Look through the listing below, and wherever a line has the string "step", copy it.
-------------------------
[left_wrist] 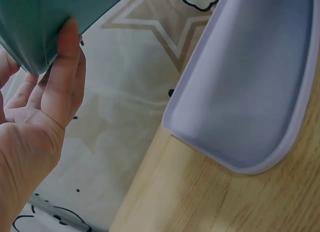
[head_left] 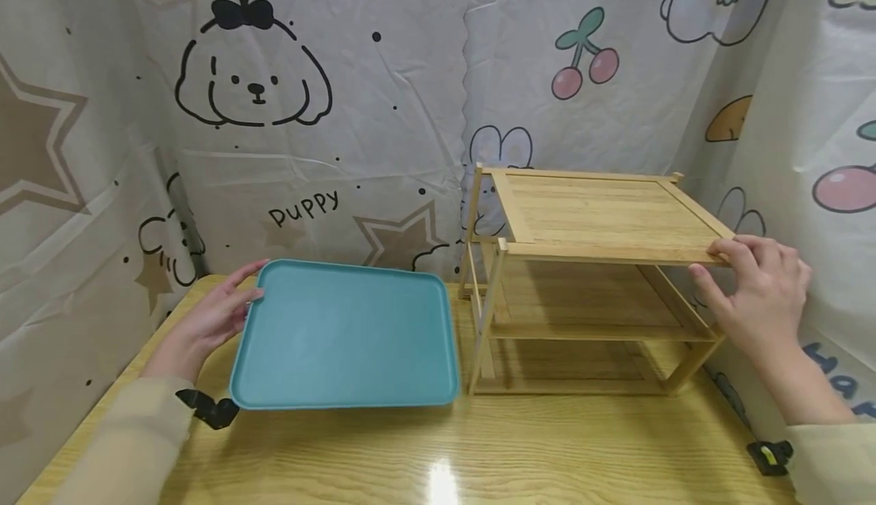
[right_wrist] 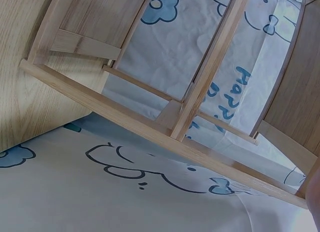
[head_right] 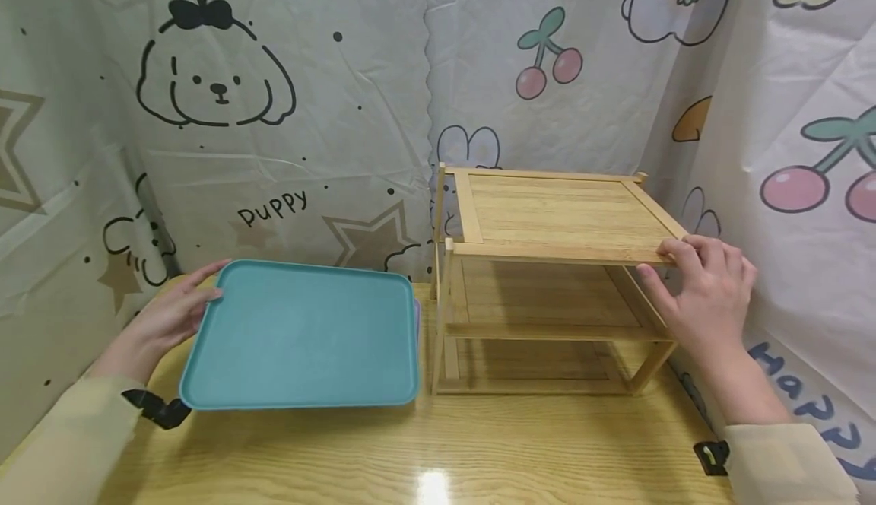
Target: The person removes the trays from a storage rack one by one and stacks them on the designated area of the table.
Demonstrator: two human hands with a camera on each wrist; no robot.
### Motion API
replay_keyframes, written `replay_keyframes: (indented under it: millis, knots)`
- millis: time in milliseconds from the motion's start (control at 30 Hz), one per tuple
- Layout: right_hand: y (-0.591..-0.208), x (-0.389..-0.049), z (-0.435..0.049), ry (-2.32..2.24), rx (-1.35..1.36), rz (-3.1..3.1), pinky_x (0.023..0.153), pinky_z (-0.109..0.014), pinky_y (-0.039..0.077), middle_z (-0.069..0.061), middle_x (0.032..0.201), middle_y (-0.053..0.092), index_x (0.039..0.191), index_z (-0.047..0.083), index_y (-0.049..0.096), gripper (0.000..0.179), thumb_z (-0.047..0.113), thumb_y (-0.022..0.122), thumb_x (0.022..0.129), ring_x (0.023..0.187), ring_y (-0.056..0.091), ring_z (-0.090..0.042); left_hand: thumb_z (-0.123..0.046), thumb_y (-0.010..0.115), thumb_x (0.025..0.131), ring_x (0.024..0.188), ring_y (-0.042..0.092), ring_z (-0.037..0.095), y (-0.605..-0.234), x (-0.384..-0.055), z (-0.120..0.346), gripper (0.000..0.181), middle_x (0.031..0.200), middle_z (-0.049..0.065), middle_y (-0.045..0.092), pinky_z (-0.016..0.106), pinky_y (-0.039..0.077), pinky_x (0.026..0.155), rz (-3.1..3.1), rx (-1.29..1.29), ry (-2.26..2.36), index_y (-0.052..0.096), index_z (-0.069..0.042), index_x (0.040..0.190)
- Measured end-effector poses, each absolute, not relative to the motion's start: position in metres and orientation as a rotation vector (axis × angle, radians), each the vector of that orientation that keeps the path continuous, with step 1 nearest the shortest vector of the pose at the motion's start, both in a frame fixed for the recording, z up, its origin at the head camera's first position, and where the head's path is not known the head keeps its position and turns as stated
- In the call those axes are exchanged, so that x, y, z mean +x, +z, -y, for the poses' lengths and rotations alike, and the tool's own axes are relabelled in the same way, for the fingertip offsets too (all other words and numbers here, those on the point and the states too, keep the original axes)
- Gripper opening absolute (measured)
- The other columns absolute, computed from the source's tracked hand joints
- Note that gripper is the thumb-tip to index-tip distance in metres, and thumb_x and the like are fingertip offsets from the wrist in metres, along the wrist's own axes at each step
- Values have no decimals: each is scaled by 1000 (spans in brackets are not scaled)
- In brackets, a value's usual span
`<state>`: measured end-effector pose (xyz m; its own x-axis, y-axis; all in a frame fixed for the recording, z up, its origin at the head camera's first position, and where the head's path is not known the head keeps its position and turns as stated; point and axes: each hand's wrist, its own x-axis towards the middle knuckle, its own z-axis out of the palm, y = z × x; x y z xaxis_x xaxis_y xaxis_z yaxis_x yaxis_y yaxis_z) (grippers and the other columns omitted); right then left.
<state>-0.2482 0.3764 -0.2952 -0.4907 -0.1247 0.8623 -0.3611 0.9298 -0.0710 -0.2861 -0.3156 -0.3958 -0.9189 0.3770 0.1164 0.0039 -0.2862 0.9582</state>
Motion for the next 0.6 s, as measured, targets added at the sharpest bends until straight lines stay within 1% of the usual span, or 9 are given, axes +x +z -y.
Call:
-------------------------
■ **EXERCISE OUTPUT**:
- Measured end-effector poses, each absolute, not relative to the motion's start: position in metres and orientation as a rotation vector (axis × angle, radians), each the vector of that orientation that keeps the path continuous, with step 1 nearest the shortest vector of the pose at the motion's start, both in a frame fixed for the recording, z up, its origin at the head camera's first position, and where the head's path is not known the head keeps its position and turns as stated
- Note that gripper is the thumb-tip to index-tip distance in metres, and thumb_x and the like are fingertip offsets from the wrist in metres, along the wrist's own axes at each step

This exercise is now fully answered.